Agency for Science, Technology and Research (A*STAR) Research News May 19, 2018

A high-fat diet could aggravate skin diseases, such as psoriasis, by increasing the level of inflammatory cytokines in the skin, an A*STAR-led study finds.

Previous research has suggested that obesity is a trigger for psoriasis, a disease characterized by scaly, itches patches on the skin, thought to be associated with the immune system. So researchers from A*STAR, and colleagues in Japan, set out to explore the cause underlying the link between obesity and psoriasis.

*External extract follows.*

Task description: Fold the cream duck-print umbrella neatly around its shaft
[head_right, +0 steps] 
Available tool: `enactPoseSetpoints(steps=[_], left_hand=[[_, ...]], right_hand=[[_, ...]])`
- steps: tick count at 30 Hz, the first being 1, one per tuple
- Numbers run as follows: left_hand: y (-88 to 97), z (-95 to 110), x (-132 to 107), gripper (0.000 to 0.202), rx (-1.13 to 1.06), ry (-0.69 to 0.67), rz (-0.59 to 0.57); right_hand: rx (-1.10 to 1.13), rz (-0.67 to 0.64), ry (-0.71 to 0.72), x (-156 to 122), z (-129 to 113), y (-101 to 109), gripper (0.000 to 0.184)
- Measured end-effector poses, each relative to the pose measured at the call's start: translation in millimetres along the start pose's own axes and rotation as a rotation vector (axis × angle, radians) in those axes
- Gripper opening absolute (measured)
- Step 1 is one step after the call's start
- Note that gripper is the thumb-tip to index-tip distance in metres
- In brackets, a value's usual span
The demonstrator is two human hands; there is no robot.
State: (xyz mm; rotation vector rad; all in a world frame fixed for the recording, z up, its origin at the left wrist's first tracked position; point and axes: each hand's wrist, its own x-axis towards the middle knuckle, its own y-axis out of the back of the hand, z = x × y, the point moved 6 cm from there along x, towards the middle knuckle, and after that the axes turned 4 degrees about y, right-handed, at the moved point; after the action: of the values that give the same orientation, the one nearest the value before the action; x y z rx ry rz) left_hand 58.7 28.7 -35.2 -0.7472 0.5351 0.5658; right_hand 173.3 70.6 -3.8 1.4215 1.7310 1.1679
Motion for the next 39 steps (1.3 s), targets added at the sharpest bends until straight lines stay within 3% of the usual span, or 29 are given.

Their study compared obese mice which had been fed a high-fat diet and lean mice on a normal diet. Both groups of mice were treated with a drug called imiquimod that can induce a psoriasis-like skin condition.

After 5 days of imiquimod treatment, they noticed that the obese mice, which had been fed the high-fat diet, exhibited significantly greater psoriasis-like symptoms than the mice on the normal diet.

To understand this, the team took a closer look at what was happening to the immune cells in the skin of the obese mice. They discovered that the cells lining the blood vessels in the skin were putting out chemical signals that caused an increase in a type of immune cell called a T cell. This T cell produced another chemical messenger called IL-17, which is associated with increased inflammation.

But the researchers still weren’t sure whether it was the obesity itself, or the high-fat diet that was responsible for the immune changes in the mice’s skin. To answer this, they repeated the treatment on mice that were genetically engineered to be obese even without the input of a high-fat diet. They found that these mice responded to the imiquimod treatment in a manner similar to that of lean, normal diet mice, which suggested that it was in fact the high-fat diet, and not the resulting obesity, that was contributing to higher levels of skin inflammation.

While most people know that a high-fat diet is associated with heart disease and diabetes, not many would think about its potential to cause skin disease, says Satoshi Nakamizo, from the Singapore Immunology Network and Institute of Medical Biology at A*STAR.

“A high-fat diet acts on a large blood vessel such as the heart, causing arteriosclerosis, but it also acts on small blood vessels of the skin and causes skin inflammation,” Nakamizo says. “Diet and weight management are important not only for systemic diseases but also for preventing skin diseases.”